C'est un fait d'expérience que pour les individus et pour les peuples libérés la simple souffrance humaine atteint souvent à la même gravité qu'atteignait la souffrance religieuse, comme le courage humain atteint où atteignait le courage religieux, comme la dignité humaine atteint où atteignait la dignité religieuse. L'analyse permettait de prévoir les résultats de l'expérience: l'homme étant demeuré sans doute le même, sa capacité de souffrance étant sans doute à peu près la même, le misérable reçoit dans sa misère la même impression totale de désespoir; le misérable ne reçoit pas de sa misère la même impression partielle que le non misérable qui voit la misère du misérable; le misérable ne voit pas le monde comme le voit le sociologue; le misérable est dans sa misère; le regard perpétuel qu'il jette sur sa misère, lui-même est un regard misérable; la misère n'est pas une partie de sa vie, une partie de ses préoccupations, qu'il examine à tour de rôle, et sans préjudice du reste; la misère est toute sa vie; c'est une servitude sans exception; ce n'est pas seulement le cortège connu des privations, des maladies, des laideurs, des désespoirs, des ingratitudes et des morts; c'est une mort vivante; c'est le perpétuel supplice d'Antigone; c'est l'universelle pénétration de la mort dans la vie, c'est un arrière-goût de mort mêlé à toute vie; la mort était pour le sage antique la dernière libération, un affranchissement indéfaisable. Mais pour le misérable elle n'est que la consommation de l'amertume et de la défaite, la consommation du désespoir. Si Jean Coste acculé se tue un jour avec sa femme et ses enfants, son dernier jour sera son plus terrible jour. Dies irae, jour de colère.

Pour que la mort soit une libération que l'on goûte, il faut toute une civilisation, toute une culture, toute une philosophie, tout ce que la misère, justement, interdit.

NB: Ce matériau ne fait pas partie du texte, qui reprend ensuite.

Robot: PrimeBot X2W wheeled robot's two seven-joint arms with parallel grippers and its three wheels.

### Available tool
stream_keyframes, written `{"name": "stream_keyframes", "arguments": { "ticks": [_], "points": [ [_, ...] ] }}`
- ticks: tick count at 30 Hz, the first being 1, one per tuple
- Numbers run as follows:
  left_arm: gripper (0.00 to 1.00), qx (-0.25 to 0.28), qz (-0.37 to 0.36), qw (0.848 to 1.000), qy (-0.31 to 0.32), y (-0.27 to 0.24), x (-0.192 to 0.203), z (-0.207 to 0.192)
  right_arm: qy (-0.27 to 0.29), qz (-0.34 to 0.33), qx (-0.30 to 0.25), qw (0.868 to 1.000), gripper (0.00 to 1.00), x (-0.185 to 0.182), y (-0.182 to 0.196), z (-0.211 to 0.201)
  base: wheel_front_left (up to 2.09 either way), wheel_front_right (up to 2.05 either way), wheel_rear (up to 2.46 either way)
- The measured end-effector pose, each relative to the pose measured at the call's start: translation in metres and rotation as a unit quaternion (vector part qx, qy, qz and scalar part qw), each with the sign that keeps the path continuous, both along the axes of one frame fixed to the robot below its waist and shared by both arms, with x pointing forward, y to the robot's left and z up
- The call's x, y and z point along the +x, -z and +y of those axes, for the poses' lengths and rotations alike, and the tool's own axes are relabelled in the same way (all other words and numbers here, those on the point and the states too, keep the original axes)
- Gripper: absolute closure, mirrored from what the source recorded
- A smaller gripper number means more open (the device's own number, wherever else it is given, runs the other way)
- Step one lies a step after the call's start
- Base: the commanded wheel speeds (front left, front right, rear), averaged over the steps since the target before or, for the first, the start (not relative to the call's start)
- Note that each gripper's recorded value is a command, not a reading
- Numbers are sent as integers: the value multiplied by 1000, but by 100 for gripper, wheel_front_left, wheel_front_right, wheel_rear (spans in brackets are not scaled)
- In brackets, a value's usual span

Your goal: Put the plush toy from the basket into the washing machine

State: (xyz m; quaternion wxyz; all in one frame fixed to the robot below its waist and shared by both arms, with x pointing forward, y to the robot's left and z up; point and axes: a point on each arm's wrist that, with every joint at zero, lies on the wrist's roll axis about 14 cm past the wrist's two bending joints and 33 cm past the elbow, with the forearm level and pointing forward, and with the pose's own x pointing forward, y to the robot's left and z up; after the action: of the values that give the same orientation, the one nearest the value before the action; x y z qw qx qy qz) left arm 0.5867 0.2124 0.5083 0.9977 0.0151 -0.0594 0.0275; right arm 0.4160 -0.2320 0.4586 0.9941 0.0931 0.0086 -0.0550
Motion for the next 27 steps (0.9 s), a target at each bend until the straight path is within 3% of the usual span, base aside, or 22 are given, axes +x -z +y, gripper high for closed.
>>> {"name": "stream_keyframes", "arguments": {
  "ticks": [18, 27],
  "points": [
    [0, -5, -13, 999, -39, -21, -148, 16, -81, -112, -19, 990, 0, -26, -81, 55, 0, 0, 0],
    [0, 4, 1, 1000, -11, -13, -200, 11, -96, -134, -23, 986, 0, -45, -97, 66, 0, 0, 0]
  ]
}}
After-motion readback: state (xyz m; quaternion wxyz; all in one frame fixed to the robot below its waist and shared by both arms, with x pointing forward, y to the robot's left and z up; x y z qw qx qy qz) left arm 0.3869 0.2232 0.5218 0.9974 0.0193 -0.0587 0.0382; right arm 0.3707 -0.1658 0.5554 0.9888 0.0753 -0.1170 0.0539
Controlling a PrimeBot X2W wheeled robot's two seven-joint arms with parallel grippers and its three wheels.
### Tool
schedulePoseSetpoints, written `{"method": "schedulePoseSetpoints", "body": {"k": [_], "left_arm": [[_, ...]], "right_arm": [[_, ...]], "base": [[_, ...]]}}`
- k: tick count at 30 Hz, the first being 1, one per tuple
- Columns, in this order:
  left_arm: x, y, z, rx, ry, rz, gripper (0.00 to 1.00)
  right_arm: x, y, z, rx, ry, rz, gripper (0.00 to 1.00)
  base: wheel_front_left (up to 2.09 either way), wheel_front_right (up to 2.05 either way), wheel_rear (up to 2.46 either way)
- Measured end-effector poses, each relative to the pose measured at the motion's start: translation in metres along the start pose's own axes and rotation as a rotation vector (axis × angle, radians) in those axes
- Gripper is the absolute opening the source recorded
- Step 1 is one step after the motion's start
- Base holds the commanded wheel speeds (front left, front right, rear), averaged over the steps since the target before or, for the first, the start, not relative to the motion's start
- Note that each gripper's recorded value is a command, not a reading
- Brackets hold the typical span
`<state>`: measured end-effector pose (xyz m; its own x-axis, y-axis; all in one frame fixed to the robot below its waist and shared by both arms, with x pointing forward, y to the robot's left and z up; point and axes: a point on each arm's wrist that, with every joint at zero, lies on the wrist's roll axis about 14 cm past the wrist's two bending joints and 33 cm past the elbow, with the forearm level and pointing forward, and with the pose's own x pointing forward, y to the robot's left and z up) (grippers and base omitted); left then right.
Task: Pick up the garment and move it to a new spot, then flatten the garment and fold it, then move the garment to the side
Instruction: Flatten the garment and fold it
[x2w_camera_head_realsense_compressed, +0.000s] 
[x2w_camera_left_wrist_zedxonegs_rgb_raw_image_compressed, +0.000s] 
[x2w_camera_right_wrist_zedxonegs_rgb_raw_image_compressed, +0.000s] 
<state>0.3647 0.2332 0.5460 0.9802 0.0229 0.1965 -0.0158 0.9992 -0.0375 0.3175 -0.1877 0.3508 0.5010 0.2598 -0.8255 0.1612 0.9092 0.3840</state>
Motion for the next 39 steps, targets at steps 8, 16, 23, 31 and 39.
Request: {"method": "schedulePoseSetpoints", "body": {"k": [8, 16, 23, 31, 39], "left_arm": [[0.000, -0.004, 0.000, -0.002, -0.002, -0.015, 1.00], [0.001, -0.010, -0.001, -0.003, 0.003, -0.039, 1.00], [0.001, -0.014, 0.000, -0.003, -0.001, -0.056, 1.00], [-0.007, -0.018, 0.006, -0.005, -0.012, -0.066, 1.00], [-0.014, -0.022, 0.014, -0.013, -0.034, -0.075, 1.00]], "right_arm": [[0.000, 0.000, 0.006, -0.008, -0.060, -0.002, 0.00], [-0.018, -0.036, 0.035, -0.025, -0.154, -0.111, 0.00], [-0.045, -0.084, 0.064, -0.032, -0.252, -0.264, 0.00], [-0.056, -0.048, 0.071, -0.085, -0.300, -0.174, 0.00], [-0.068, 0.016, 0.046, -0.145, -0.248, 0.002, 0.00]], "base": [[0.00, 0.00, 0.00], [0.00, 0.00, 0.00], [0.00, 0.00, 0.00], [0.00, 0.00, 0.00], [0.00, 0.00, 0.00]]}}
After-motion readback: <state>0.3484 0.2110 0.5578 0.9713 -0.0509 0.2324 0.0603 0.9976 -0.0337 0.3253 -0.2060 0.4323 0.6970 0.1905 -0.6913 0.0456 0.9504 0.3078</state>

Le misérable est dans sa misère, au centre de sa misère; il ne voit que misérablement; justement parce qu'il ne croit pas à la vie éternelle, à une survie infinie, le misérable que nous connaissons, le misérable comme l'a fait l'élimination de la croyance religieuse n'a plus qu'un seul compartiment de vie et tout ce compartiment lui est occupé désormais par la misère; il n'a plus qu'un seul domaine; et tout ce domaine est irrévocablement pour lui le domaine de la misère; son domaine est un préau de prisonnier; où qu'il regarde, il ne voit que la misère; et puisque la misère ne peut évidemment recevoir une limitation que d'un espoir au moins, puisque tout espoir lui est interdit, sa misère ne reçoit aucune limitation; littéralement elle est infinie; point n'est besoin que la cause ou l'objet en soit infini pour qu'elle soit infinie; une cause, un objet qui n'est pas infini pour la science extérieure, pour la physique, peut déterminer dans une âme un sentiment infini si ce sentiment emplit toute l'âme; non pas en ce sens qu'il exterminerait de l'âme tout autre sentiment, conscient, subconscient, inconscient, mais en ce sens qu'il affecte sans exception, qu'il nuance et qualifie toute la vie sentimentale, intellectuelle, toute la vie de l'âme et de l'esprit; peu importe quels événements se produisent à l'intérieur de la misère; il suffit qu'ils soient à l'intérieur de la misère pour être misérables; quand un homme est comme Jean Coste en pleine misère, dans l'enfer de la misère, le dernier événement qui l'achève peut être un événement extrinsèquement peu considérable, un événement à qui résisterait aisément quelqu'un qui ne serait pas misérable; mais pour celui qui le subit dans la misère, c'est-à-dire pour celui qui importe, en définitive, cet événement soi-disant peu considérable est un événement capital, un événement de conséquence infinie. Notre deuxième conclusion sera que la simple misère humaine a une importance infinie. La damnation a une importance infinie pour les catholiques. La misère sociale a une importance infinie pour nous.